Modulating both sides of the protein–ligand interface

As chemistry and genetics have advanced, the ability to rapidly create small molecule and protein variants has greatly increased. Advancement of these fields has allowed for simultaneous perturbation of both sides of the small molecule–protein interface, resulting in allele-selective compounds that are selective for proteins with engineered sensitizing mutations. In this sense, proteins without a sensitizing mutation contain a resistance ‘mutation’ blocking the action of the compounds. The side-by-side use of resistance mutations and allele-selective compounds has advanced knowledge of small molecule mechanism of action and allowed the dissection of complex cell signaling pathways with exquisite control.
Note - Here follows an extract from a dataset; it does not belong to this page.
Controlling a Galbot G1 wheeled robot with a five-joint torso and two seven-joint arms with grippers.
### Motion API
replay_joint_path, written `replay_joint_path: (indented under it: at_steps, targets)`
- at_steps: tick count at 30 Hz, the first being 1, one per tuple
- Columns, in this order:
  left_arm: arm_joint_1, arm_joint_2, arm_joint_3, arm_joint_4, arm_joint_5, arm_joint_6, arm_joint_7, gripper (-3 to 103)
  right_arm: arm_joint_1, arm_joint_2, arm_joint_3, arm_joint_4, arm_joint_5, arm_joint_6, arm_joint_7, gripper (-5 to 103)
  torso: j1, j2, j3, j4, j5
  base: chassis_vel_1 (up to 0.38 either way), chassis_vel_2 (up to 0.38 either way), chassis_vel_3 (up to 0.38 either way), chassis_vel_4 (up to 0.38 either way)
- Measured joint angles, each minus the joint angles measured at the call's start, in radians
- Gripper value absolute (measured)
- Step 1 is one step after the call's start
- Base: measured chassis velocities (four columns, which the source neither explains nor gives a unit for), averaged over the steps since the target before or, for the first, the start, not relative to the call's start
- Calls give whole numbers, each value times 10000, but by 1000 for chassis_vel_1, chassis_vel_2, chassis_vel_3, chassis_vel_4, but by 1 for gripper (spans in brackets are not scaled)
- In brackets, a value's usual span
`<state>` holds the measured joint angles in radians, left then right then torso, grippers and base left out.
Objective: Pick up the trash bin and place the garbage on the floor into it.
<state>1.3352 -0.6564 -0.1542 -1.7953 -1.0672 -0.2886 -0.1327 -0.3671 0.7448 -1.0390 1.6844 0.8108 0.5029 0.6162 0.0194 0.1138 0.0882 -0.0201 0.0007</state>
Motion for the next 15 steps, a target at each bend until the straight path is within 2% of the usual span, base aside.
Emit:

Such approaches were essential in uncovering the importance of dimerization in signaling by the oncogenic kinase BRAF. BRAF is a component of the growth-promoting MAPK signaling pathway that is commonly mutated and activated across many cancer subtypes (Fig. 4a). BRAF is frequently hyperactivated in melanoma by a point mutation that results in substitution of Val600 with a glutamic acid residue (BRAF(V600E)) (Fig. 4a). Inhibitors targeting the BRAF(V600E) mutant were developed and showed remarkable clinical efficacy, resulting in the FDA approval of the BRAF inhibitor vemurafenib for metastatic melanoma in 2011 (refs.52,53). The clinical efficacy of these BRAF inhibitors was initially surprising given that inhibitors of downstream kinases in the MAPK pathway (that is, MEK and ERK) had comparatively modest clinical response rates and exhibited dose-limiting toxicities54. The mechanism underlying this surprising discrepancy was uncovered by a series of studies detailing differences in the effects of vemurafenib between cells harboring wild-type and mutant BRAF.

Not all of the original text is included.